What’s one piece of advice you would have given your younger self, looking back now?
The advice I would give myself is to speak up and ask questions. Personally, I was very introverted at first in my career. I am not shy, but just don’t talk that much. I have learned that if I am new to something and don’t know how to do something, there is no shame in asking questions! Then you get clear direction and guidance and do it right the first time. I’ve also learned that if I accomplish something, not to hesitate sharing that with my team, posting in on Yammer and recognizing the achievement. I feel empowered and recognized.
Working in China for a company headquartered in the U.S. must come with challenges and perhaps opportunities. What have you noticed?
There are so many cultural differences between APAC and the U.S. and of course, the time zone challenge itself. Perception-wise, it sometimes feels like we do not participate as much as other regions, but that is not true.

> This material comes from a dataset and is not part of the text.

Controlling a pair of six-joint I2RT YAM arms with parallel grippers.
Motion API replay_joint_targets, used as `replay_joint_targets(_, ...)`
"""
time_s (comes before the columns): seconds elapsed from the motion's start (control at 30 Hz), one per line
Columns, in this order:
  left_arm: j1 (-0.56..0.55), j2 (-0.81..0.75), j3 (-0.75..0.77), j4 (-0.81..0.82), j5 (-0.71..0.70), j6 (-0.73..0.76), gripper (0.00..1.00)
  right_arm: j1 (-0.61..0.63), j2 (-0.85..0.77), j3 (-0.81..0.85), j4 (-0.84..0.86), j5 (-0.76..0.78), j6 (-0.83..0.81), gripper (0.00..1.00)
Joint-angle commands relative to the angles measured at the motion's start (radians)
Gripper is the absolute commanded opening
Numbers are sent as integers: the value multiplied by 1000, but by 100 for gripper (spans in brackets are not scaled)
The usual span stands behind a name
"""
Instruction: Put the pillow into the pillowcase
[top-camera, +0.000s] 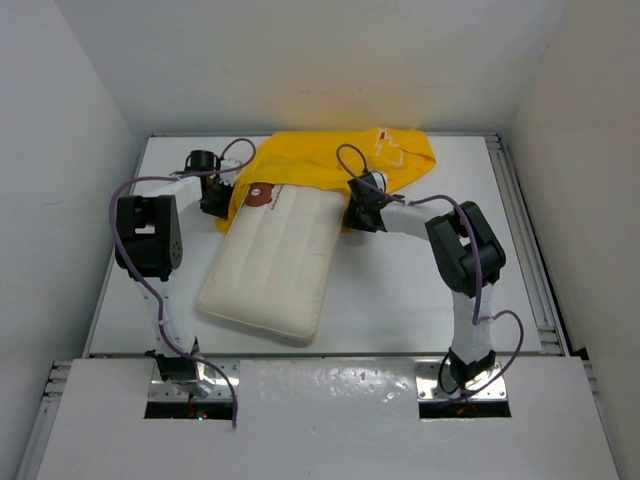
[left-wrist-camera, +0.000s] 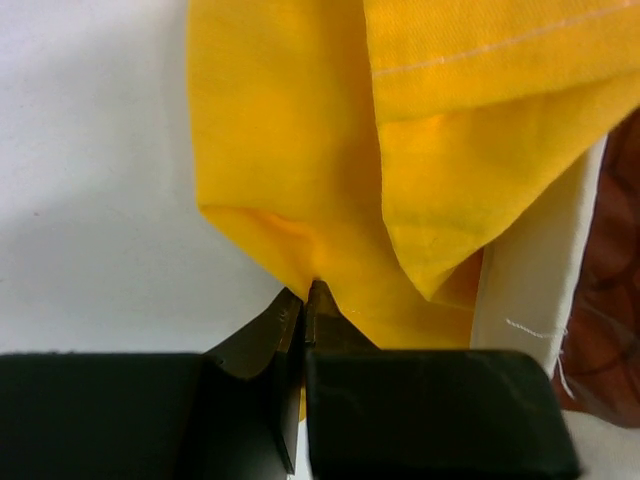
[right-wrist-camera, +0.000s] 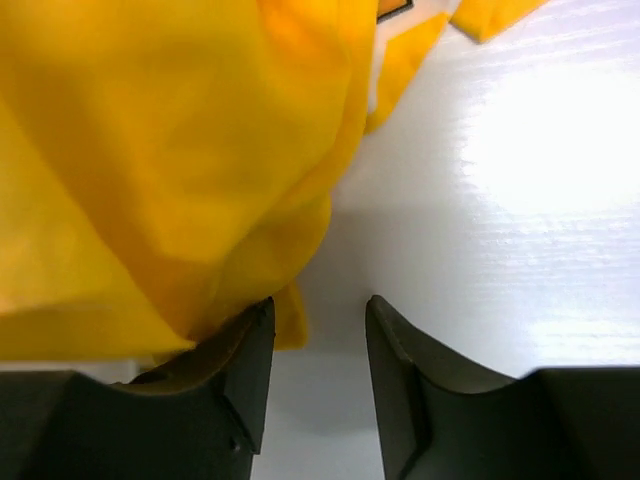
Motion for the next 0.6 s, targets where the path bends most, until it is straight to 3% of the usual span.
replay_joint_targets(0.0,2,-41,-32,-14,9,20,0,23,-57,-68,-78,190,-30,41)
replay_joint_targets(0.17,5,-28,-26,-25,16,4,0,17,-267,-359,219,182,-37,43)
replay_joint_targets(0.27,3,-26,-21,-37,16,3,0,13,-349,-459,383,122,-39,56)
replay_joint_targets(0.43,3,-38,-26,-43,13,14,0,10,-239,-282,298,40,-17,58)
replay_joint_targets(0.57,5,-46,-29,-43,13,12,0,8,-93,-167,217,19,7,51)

We collaborate heavily here, and with the Centers of Excellence in India. And we get around the time zone challenge by working on things over email, doing calls when needed and staying involved.
I love the small size of our team in China – we are 53 associates and I cover the HR functions for all of them. From recruiting, to HRBP to projects, I have a lot of opportunity to grow. I like that I know everyone in my office.
Can you share a time where you recognized how important empathy is regarding others’ perspectives?
Yes, especially during COVID-19, when we are all working from home. We need to take into account each other’s home lives and situations. For example, we have a team member who is a mom and she has to juggle her family all at home, with working, and has adjusted her working hours around that. We all understand that and know that she may respond to something later in the night versus during working hours, and that’s okay. We’re all still adjusting and collaborating as much as we can. I try to think of our team and everyone’s situations being different. And try to put myself in their shoes.
Have you ever realized you had an unconscious bias? What did you do about it?
Yes. I realize I have had gender bias before and seen men as harder working than women and that has changed for me over the years. I no longer have that perception and see women joining our consulting team here who are doing great work. We need gender equity. It’s important.
When we do ABC recruitment, we now look to hire half male, half female. The female ABCs have proven themselves that they can do just as good as men!
What’s the best risk you’ve taken and why?
Taking the risk to leave Blue Yonder and go to Coca-Cola! It was the first and only time I changed my job. I was new to the industry and had no background in it but Coca-Cola is a leading company and growing here. It gave me an opportunity to grow up professionally and I learned a lot about myself between when I left and when I came back. I am more open, talkative and don’t hesitate to speak up. I am comfortable expressing myself more than ever.
What is your proudest achievement?
I am just very proud of all that I have learned since I graduated and seeing the work I was doing then – more administrative – and now – more HRBP-focused, and more independently working.
What is your favorite hobby?
I like to do anything with my hands! Cooking, baking, crafting.
What’s one fun (or surprising) fact about you?
I like to make soap! I started two years ago, learned myself by watching YouTube videos.